Unfortunately for Hillary's credibility, it just isn't true. Yet the MSM does not seem to be interested in correcting this one.

Thanks to the folks at the New Nixon Blog, we have an excerpt from the Pat Nixon Bio. The following is an excerpt from Pat Nixon: The Untold Story (1986) written by daughter Julie Nixon Eisenhower.

The [July 1969 South Vietnam] visit marked the first time that a First Lady had been in a combat zone, although another First Lady, Eleanor Roosevelt, had also visited troops on her numerous travels to England and throughout the South Pacific, Australia, and New Zealand during World War II. National Security Advisor Henry Kissinger later described how the President and his party were “whisked from the airport to the Presidential Palace in a helicopter that seemed to go straight up out of range of possible sniper fire and then plummeted between the trees of [President] Thieu’s offices. I never learned how often the pilots had rehearsed this maneuver or,” he added ruefully, “how its risk compared with that of sniper fire.” While my father met with President Thieu, Madame Thieu hosted a formal tea for Mother in the Presidential Palace. The palace was an armed fortress, with sandbags in every entrance to douse fires from shelling and bombing attacks. Mrs. Thieu told Mother she had sent her children to the country, out of danger of the war zone, and how much she missed them.

Precautions for Mrs. Nixon’s security made her contacts with the Vietnamese during the one-day visit very difficult. At the Thuduc orphanage, where 774 children were housed, the hordes of Secret Service agents, reporters, military guards, and the din of the army helicopters whirring overhead all but drowned out any words spoken inside the buildings constructed years before by the French. As Mother emerged from the hospital, she saw fighter jets above the thick shield of circling helicopters. Their shrill whine added to the overpowering noise.

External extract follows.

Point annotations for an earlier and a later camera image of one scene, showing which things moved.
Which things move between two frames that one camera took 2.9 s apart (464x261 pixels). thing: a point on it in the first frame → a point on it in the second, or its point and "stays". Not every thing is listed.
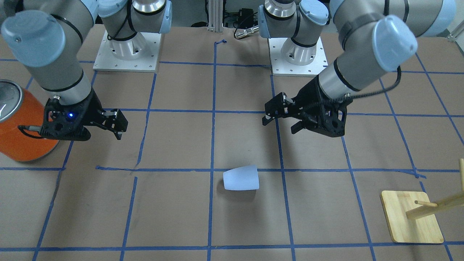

Soon she was in an open-door military helicopter flying 18 miles north of Saigon to visit the 24th Evacuation Hospital at Long Binh. Occasionally she caught glimpses of scattered U.S. troops on the ground below. The agents who traveled with her were armed with machine guns and bandoliers loaded with cartridges slung across their shoulders. In the news dispatches filed from Saigon on July 30, one correspondent wrote:

“Mrs. Richard Nixon risked her safety and possibly her good relations with some diplomats, brass and bureaucrats in Vietnam today. In trips to an orphanage, to a GI field hospital, and her exchanges with high-ranking officials, she made it clear she had little time for high-level formalities and wanted to see more of the men who were hurt and the children who had suffered….At the hospital, officials tried to tell her all about what they do. She brushed them aside. ‘I don’t really want to learn about the hospital. I came to see the boys,’ Mrs. Nixon said.”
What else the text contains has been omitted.